__AIM OF THE EXERCISE__
Of all the lines in the entries below, give again exactly those starting at the line containing "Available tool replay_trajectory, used" and ending at the line containing "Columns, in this", both ends included, and no others.

PROVIDED RECORDS START

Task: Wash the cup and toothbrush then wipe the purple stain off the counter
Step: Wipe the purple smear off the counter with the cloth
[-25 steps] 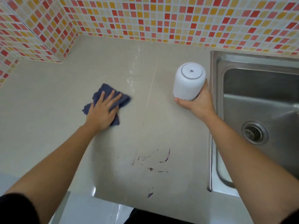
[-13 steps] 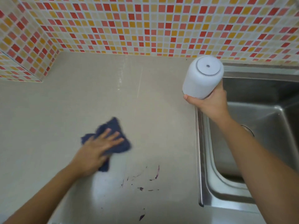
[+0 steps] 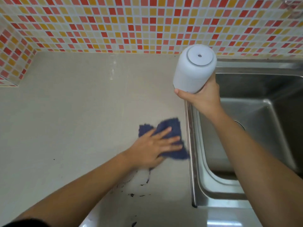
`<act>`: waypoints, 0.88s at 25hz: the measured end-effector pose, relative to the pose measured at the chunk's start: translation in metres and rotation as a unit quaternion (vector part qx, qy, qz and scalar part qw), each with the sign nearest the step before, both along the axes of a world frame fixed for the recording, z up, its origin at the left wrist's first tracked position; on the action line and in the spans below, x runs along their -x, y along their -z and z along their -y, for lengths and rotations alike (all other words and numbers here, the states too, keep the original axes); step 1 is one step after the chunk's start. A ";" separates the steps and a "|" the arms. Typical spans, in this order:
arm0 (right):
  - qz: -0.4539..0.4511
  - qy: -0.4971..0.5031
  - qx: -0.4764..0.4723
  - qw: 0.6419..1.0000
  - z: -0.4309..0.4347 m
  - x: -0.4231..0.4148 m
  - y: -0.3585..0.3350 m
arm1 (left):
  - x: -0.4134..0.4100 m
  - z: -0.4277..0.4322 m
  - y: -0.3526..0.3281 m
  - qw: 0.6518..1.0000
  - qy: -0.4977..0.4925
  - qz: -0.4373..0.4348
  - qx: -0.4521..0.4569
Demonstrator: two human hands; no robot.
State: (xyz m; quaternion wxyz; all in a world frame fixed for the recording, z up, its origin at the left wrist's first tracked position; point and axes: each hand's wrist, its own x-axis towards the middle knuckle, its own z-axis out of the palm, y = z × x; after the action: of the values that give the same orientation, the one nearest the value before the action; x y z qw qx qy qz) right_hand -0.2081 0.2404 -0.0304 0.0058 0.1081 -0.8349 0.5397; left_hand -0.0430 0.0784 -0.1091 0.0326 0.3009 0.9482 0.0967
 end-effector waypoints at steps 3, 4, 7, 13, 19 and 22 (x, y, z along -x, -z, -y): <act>0.010 -0.001 -0.002 1.000 -0.008 -0.001 0.002 | -0.024 0.080 -0.003 0.999 0.001 0.031 -0.039; 0.011 0.000 -0.003 1.000 -0.010 -0.001 0.002 | -0.007 0.099 -0.004 0.996 -0.066 0.030 -0.048; 0.013 0.018 0.000 1.000 -0.008 -0.002 0.003 | 0.059 0.071 -0.004 0.969 -0.235 0.047 -0.055; 0.037 -0.011 -0.007 0.999 0.017 -0.002 0.004 | -0.038 0.045 0.003 0.998 -0.021 0.018 -0.048; 0.079 -0.053 -0.028 0.995 0.074 -0.034 0.037 | -0.053 0.249 -0.005 0.923 -0.367 0.042 -0.103; 0.083 -0.045 -0.041 0.995 0.100 -0.053 0.046 | -0.002 0.230 -0.001 0.859 -0.504 0.048 -0.071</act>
State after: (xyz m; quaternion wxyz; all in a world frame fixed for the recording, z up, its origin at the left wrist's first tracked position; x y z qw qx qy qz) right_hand -0.1554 0.1408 -0.0766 -0.0922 0.1005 -0.8480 0.5122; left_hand -0.0409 -0.1519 -0.1080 0.0036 -0.2216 0.9582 0.1811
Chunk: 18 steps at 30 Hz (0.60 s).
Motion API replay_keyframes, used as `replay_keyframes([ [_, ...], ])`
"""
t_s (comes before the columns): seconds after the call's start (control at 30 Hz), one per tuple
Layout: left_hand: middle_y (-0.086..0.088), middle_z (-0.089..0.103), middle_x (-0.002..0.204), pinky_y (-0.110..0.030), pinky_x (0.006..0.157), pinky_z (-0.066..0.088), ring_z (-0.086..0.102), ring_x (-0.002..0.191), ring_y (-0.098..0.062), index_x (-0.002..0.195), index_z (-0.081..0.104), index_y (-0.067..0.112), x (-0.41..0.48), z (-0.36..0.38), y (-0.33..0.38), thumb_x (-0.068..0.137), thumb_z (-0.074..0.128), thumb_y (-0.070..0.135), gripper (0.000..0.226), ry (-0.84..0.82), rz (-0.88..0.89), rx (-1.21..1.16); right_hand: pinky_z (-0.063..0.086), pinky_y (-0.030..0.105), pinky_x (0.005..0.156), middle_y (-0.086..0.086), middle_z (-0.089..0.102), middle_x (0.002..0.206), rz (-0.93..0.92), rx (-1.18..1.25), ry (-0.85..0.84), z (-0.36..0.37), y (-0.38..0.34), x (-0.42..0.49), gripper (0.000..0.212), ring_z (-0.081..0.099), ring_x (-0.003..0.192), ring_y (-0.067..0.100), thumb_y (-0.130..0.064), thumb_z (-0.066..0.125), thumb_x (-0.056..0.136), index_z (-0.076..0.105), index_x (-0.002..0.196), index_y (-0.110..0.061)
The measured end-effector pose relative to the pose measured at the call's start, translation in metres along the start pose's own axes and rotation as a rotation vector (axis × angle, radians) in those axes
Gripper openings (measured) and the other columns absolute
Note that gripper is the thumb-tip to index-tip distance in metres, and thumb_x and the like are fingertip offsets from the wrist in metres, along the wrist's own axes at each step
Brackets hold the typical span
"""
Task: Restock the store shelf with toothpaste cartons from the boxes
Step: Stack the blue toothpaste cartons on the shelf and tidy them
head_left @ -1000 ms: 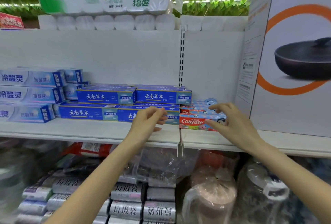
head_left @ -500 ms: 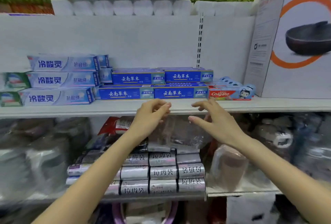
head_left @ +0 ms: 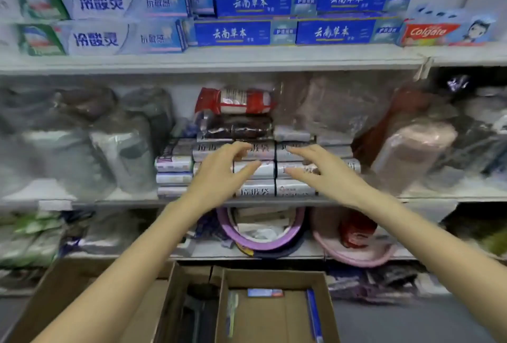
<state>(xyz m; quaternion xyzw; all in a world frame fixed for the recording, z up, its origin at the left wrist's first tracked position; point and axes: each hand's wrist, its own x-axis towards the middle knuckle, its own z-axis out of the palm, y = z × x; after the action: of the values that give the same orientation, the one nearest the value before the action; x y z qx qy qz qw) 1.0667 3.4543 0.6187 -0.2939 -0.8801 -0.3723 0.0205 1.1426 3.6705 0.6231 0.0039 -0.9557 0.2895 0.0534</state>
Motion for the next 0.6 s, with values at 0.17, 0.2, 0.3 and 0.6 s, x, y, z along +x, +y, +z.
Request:
replay_keyframes([
  [0.17,-0.001,0.063,0.12,-0.026,0.094,0.044,0.059,0.112,-0.014,0.125,0.06,0.018,-0.062,0.072,-0.105,0.09,0.063,0.036,0.04,-0.109,-0.293,-0.056,0.033,0.026,0.104,0.0,0.044,0.141,0.136,0.066,-0.265,0.123,0.048,-0.015,0.058,0.043,0.13,0.017,-0.052,0.052,0.09,0.04,0.143,-0.03],
  [0.2,-0.002,0.063,0.119,-0.024,0.092,0.043,0.058,0.112,-0.015,0.125,0.06,0.016,-0.078,0.087,-0.124,0.09,0.064,0.033,0.039,-0.127,-0.352,-0.066,0.033,0.023,0.099,0.0,0.045,0.138,0.175,0.078,-0.315,0.149,0.058,-0.02,0.057,0.045,0.127,0.017,-0.049,0.052,0.091,0.041,0.143,-0.028],
  [0.3,-0.003,0.062,0.116,-0.019,0.087,0.037,0.059,0.11,-0.018,0.121,0.062,0.013,-0.125,0.126,-0.175,0.088,0.067,0.03,0.037,-0.145,-0.489,-0.077,0.036,0.026,0.1,0.004,0.047,0.135,0.271,0.146,-0.404,0.223,0.084,-0.032,0.054,0.047,0.125,0.019,-0.043,0.055,0.093,0.044,0.141,-0.02],
  [0.6,0.004,0.057,0.124,-0.022,0.09,0.044,0.054,0.112,-0.009,0.133,0.052,0.016,-0.236,0.278,-0.28,0.092,0.062,0.023,0.043,-0.185,-0.897,-0.232,0.043,0.032,0.1,0.007,0.05,0.135,0.812,0.526,-0.452,0.434,0.182,-0.083,0.051,0.05,0.105,0.011,-0.036,0.06,0.091,0.048,0.137,-0.02],
])
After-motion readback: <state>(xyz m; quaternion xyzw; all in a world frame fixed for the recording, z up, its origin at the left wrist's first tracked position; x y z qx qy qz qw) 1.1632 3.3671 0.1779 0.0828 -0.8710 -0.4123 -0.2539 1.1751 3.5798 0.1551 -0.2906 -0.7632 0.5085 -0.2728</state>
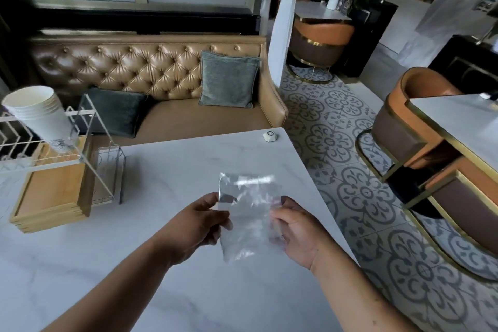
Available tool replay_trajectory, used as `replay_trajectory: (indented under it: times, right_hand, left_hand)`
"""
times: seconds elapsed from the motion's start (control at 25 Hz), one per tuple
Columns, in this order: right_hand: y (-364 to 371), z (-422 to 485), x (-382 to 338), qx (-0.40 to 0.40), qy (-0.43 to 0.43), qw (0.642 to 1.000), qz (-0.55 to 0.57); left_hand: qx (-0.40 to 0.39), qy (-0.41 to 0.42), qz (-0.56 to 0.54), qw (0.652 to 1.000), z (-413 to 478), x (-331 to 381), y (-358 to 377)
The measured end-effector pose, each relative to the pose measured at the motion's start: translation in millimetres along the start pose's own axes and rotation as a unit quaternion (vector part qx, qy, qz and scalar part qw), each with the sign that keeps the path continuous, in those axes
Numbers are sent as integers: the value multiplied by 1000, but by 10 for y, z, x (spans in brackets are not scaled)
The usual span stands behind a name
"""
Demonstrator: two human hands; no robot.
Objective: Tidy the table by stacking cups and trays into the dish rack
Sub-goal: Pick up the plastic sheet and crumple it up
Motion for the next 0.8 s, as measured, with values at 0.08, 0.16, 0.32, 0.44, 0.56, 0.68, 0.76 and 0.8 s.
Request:
replay_trajectory:
  times: [0.08,0.16,0.32,0.44,0.56,0.68,0.76,0.8]
  right_hand:
    - [-310,104,-109,-10,-25,1000,17]
    - [-650,216,-242,-8,-58,998,-10]
    - [-1567,430,-553,23,-142,974,-174]
    - [-2314,564,-754,35,-141,963,-226]
    - [-2895,740,-861,65,-167,926,-332]
    - [-3067,935,-794,46,-196,862,-465]
    - [-3175,1097,-745,66,-230,820,-520]
    - [-3252,1176,-739,91,-248,800,-538]
  left_hand:
    - [-17,15,10,1000,106,39,347]
    - [-9,11,11,1000,218,80,707]
    - [-25,18,88,996,498,95,1625]
    - [-31,147,246,958,733,80,2371]
    - [-25,263,394,880,917,47,3114]
    - [-51,323,442,835,1032,-37,3682]
    - [-56,341,447,825,1135,-92,3892]
    - [-49,341,449,825,1213,-124,3922]
Point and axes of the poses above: each hand's wrist, its own z-axis towards the middle knuckle, its own y-axis out of the palm, x = y × z, the point moved 4 cm from there along z, towards the middle knuckle, and after that the axes turned 15 degrees about x, right-handed, at the moved point
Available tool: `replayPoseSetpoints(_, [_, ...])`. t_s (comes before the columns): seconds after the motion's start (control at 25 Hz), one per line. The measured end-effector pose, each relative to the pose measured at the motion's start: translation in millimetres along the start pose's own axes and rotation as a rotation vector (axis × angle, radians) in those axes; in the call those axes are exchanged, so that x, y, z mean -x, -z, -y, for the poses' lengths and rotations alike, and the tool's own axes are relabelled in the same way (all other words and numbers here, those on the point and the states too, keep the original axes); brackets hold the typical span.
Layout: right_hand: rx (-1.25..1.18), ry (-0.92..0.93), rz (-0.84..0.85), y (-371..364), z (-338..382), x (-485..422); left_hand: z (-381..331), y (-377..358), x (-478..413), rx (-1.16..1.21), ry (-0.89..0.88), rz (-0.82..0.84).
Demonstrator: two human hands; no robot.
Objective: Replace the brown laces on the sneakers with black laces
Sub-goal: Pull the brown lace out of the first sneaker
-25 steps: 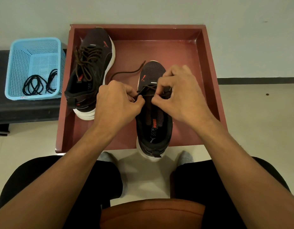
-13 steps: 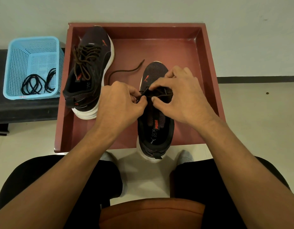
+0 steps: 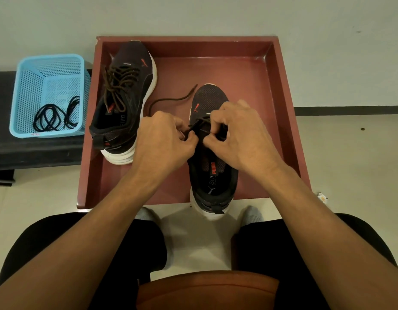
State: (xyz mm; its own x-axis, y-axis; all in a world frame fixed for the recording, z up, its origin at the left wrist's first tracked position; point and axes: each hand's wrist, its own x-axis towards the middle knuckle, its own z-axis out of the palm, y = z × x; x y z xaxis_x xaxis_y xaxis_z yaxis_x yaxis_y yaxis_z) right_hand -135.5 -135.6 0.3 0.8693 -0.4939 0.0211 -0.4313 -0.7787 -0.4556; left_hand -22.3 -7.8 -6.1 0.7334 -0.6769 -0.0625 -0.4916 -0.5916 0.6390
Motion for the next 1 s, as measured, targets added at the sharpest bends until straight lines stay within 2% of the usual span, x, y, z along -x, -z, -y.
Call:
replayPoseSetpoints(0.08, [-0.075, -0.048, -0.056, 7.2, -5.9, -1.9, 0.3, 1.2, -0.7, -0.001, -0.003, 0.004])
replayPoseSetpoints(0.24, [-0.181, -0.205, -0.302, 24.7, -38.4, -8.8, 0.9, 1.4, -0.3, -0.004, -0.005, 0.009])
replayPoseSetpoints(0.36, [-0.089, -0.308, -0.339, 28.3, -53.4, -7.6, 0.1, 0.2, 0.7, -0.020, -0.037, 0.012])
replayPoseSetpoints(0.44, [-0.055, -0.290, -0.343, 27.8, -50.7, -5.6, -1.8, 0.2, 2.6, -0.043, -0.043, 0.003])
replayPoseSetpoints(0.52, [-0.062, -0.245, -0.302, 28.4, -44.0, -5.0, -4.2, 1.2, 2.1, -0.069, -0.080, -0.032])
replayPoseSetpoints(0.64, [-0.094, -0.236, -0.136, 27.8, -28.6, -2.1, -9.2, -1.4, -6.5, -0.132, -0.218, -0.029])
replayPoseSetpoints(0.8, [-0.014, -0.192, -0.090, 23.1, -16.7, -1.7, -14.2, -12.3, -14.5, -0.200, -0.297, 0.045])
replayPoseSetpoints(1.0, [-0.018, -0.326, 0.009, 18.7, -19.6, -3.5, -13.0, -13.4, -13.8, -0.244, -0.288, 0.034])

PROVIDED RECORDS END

__SOLUTION BELOW__
Available tool replay_trajectory, used as `replay_trajectory: (indented under it: times, right_hand, left_hand)`
"""
times: seconds elapsed from the motion's start (control at 25 Hz), one per tuple
Columns, in this order: right_hand: y (-364 to 371), z (-422 to 485), x (-382 to 338), qx (-0.40 to 0.40), qy (-0.43 to 0.43), qw (0.642 to 1.000), qz (-0.55 to 0.57); left_hand: qx (-0.40 to 0.39), qy (-0.41 to 0.42), qz (-0.56 to 0.54), qw (0.652 to 1.000), z (-413 to 478), x (-331 to 381), y (-358 to 377)

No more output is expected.